As her knowledge as an adviser grew, so did her confidence, Toth says.

“When you start meeting with clients, there’s an intimidation factor when meeting with a chief financial officer or a chief human resources officer, so it was very fascinating to see Julie get over that hurdle of fear,” Toth says. “Julie would walk into a room, and I would always remind her that she could do just as much if not more than anyone else in the room. And it takes time to appreciate that and really believe that. That’s one of the main areas I've seen her really grow.”

Over her 14-year career with PEI, Yusko’s confidence has also enabled her to stand out in the often male-dominated financial services industry.

“For women in this industry, so often we have to embrace being strong and using our voices and not being afraid to speak up, even when we are the minority in the group,” Yusko says. “It's earning the respect of your colleagues so that you're not perceived by your gender, but by the ideas that you share.”

Now, Yusko has a roster of 20 clients and manages retirement plans ranging from $15 million to $2 billion. While the pandemic has forced the PEI team to maintain their client relationships remotely, Yusko has been able to grow her client base without the benefit of face-to-face interaction.

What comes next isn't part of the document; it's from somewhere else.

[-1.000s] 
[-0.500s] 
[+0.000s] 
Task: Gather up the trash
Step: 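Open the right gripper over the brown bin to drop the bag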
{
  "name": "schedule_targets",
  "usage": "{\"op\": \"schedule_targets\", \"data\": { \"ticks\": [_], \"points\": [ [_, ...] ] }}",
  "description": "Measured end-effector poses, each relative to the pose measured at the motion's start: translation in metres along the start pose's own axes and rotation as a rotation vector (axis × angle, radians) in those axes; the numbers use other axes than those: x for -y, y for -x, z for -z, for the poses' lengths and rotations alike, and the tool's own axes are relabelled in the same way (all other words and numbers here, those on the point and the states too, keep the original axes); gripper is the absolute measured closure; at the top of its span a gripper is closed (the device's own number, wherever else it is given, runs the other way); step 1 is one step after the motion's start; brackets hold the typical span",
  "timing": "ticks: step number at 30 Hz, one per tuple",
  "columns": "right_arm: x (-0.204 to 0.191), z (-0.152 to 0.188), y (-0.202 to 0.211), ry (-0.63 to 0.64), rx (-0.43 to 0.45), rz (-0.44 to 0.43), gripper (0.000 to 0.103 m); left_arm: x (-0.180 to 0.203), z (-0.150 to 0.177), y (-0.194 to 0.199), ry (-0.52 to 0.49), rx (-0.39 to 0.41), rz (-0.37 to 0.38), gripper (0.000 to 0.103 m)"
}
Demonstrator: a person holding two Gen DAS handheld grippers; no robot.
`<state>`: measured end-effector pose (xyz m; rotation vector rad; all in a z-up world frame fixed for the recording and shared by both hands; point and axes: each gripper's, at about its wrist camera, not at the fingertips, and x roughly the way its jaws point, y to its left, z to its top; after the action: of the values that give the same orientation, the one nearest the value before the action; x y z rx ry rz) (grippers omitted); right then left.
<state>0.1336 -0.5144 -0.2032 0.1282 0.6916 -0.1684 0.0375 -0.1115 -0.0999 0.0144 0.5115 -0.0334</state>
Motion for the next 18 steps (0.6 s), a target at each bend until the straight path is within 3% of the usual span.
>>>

“Getting to a place where everyone is comfortable making decisions and engaging in these discussions virtually has been something that we've all had to adapt to,” Yusko says. “It's a really unique experience during the pandemic that organizations have continued in their efforts to hire consultants and have gotten to a place where they are comfortable doing that without actually meeting me in person.”

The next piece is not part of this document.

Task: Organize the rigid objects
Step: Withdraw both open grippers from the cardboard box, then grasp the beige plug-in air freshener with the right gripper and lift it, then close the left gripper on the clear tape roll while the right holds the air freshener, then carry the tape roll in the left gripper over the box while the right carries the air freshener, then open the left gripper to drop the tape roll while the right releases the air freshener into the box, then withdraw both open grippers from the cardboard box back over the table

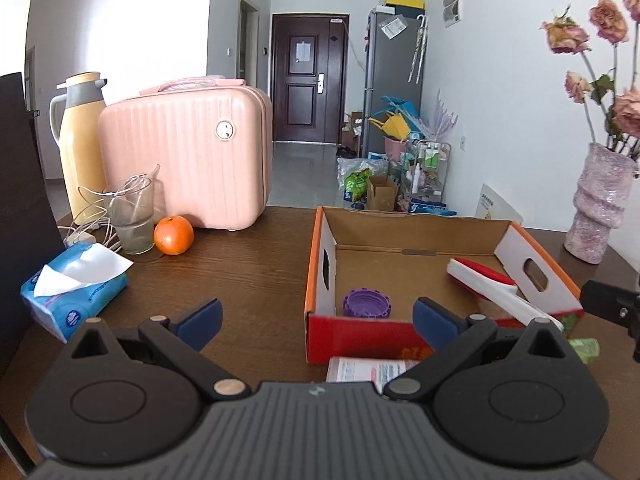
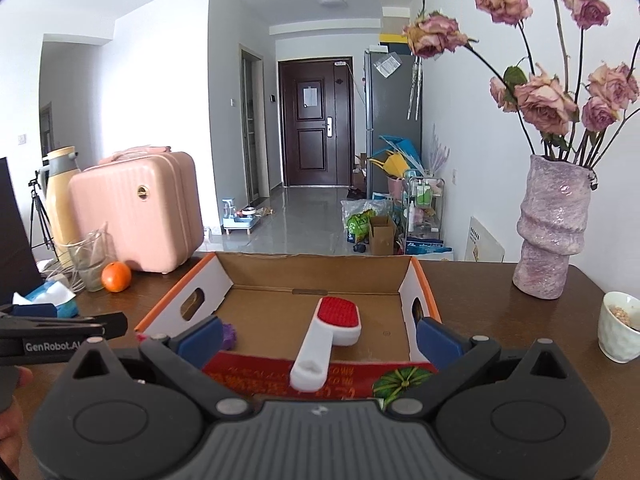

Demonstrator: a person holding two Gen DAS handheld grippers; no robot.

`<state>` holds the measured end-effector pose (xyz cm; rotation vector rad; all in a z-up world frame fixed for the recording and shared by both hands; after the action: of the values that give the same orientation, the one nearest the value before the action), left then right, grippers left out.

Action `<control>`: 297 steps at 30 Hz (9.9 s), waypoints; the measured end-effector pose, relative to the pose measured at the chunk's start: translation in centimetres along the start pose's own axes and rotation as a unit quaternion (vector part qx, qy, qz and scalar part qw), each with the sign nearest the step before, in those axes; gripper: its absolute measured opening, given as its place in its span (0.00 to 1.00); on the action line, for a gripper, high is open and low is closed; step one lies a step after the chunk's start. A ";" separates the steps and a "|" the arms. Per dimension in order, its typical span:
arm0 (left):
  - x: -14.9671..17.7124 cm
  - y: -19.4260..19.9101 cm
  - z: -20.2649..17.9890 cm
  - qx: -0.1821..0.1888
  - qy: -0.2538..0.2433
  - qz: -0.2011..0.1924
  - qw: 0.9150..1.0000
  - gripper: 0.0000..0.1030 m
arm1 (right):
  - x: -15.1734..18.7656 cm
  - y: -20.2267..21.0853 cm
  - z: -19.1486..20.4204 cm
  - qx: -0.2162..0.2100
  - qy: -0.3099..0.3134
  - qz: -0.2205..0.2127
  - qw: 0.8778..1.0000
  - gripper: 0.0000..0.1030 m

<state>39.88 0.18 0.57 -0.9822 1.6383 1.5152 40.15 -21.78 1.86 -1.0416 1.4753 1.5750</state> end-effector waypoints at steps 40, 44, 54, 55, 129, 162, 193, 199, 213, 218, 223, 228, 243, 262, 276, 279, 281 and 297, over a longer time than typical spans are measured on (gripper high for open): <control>10.3 7.6 1.7 0.014 -0.027 0.041 0.999 1.00 | 12.0 8.4 0.4 0.022 0.018 0.062 0.998 1.00; 10.4 7.2 1.8 0.015 -0.025 0.045 0.999 1.00 | 12.0 7.2 0.3 0.020 0.024 0.068 0.997 1.00; 10.5 6.3 1.7 0.012 -0.025 0.054 0.998 1.00 | 12.6 2.0 -0.6 0.009 0.064 0.108 0.992 0.92; 10.5 6.2 1.8 0.013 -0.024 0.054 0.998 1.00 | 12.7 1.4 -0.6 0.004 0.069 0.112 0.991 0.91; 11.0 -3.9 -8.1 0.021 -0.039 0.121 0.992 0.98 | 10.9 1.8 -5.2 0.016 -0.051 0.037 0.998 0.65; 10.0 1.1 -6.5 0.063 -0.054 0.056 0.995 0.42 | 11.1 3.2 -3.4 0.015 -0.045 0.017 0.999 0.65; 4.3 6.1 -5.8 0.088 -0.040 -0.021 0.995 0.42 | 6.1 4.7 -1.7 0.003 -0.031 -0.034 0.999 0.65; 2.0 5.6 -6.3 0.085 -0.032 -0.040 0.995 0.42 | 4.1 3.9 -1.3 0.003 -0.024 -0.043 0.999 0.65; -1.9 0.6 -6.2 0.056 -0.003 -0.043 0.997 0.42 | 0.6 -1.0 -0.5 0.003 -0.019 -0.039 0.999 0.65; -2.7 -1.3 -6.4 0.050 -0.001 -0.040 0.998 0.42 | -0.4 -3.1 -0.7 0.005 -0.026 -0.035 0.999 0.65; -3.4 -3.5 -6.2 0.050 0.006 -0.031 0.998 0.42 | -1.2 -5.3 -1.1 0.024 -0.020 -0.032 0.999 0.65; -3.5 -6.4 -5.9 0.040 0.012 -0.010 0.999 0.42 | -1.6 -7.8 -1.6 0.030 -0.023 -0.014 0.999 0.65; -3.4 -13.5 -5.1 0.008 0.004 0.039 0.999 0.42 | -1.3 -15.0 -2.6 0.043 -0.032 0.043 0.998 0.65; -1.8 -17.1 -4.7 0.006 -0.010 0.075 0.997 0.48 | 0.6 -17.8 -3.2 0.035 -0.045 0.082 0.995 0.66; -2.5 -16.2 -3.9 -0.026 0.002 0.050 0.998 1.00 | 0.3 -17.3 -3.8 0.052 -0.057 0.076 0.994 1.00; -2.6 -16.1 -3.8 -0.027 0.004 0.050 0.998 1.00 | 0.2 -17.2 -3.9 0.052 -0.059 0.073 0.994 1.00; -2.6 -16.0 -3.8 -0.026 0.006 0.050 0.998 1.00 | 0.1 -16.9 -3.9 0.050 -0.061 0.070 0.994 1.00; -3.7 -11.4 -3.8 -0.011 0.012 0.021 1.000 1.00 | -2.1 -12.4 -3.5 0.043 -0.066 0.019 0.997 1.00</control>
<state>51.68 -3.68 -1.30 -0.9865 1.6720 1.5569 52.58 -24.32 -1.35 -0.8484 1.4664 1.5614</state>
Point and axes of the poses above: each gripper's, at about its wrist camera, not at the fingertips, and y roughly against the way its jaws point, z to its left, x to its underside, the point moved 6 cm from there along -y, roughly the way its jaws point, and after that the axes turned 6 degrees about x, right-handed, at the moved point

While the pandemic has had its challenges, Yusko says it’s more important than ever for employers to provide financial education beyond retirement benefits.

“Within the retirement industry itself, we're going to see a renewed focus on financial wellness and providing education to employees to help support them,” she says. “In many cases, an individual’s financial profile has changed so employers should focus on helping them get back on track. Beyond a retirement plan, support for budgeting or debt management will take on a more important and significant role as we try to return to a state of normalcy.”

Yusko continues to be focused on educating her clients and herself. Before the shutdown, she completed her law degree after attending the program part time. Navigating the demands of her curriculum with the needs of her clients helped her solidify her priorities as an adviser, she says.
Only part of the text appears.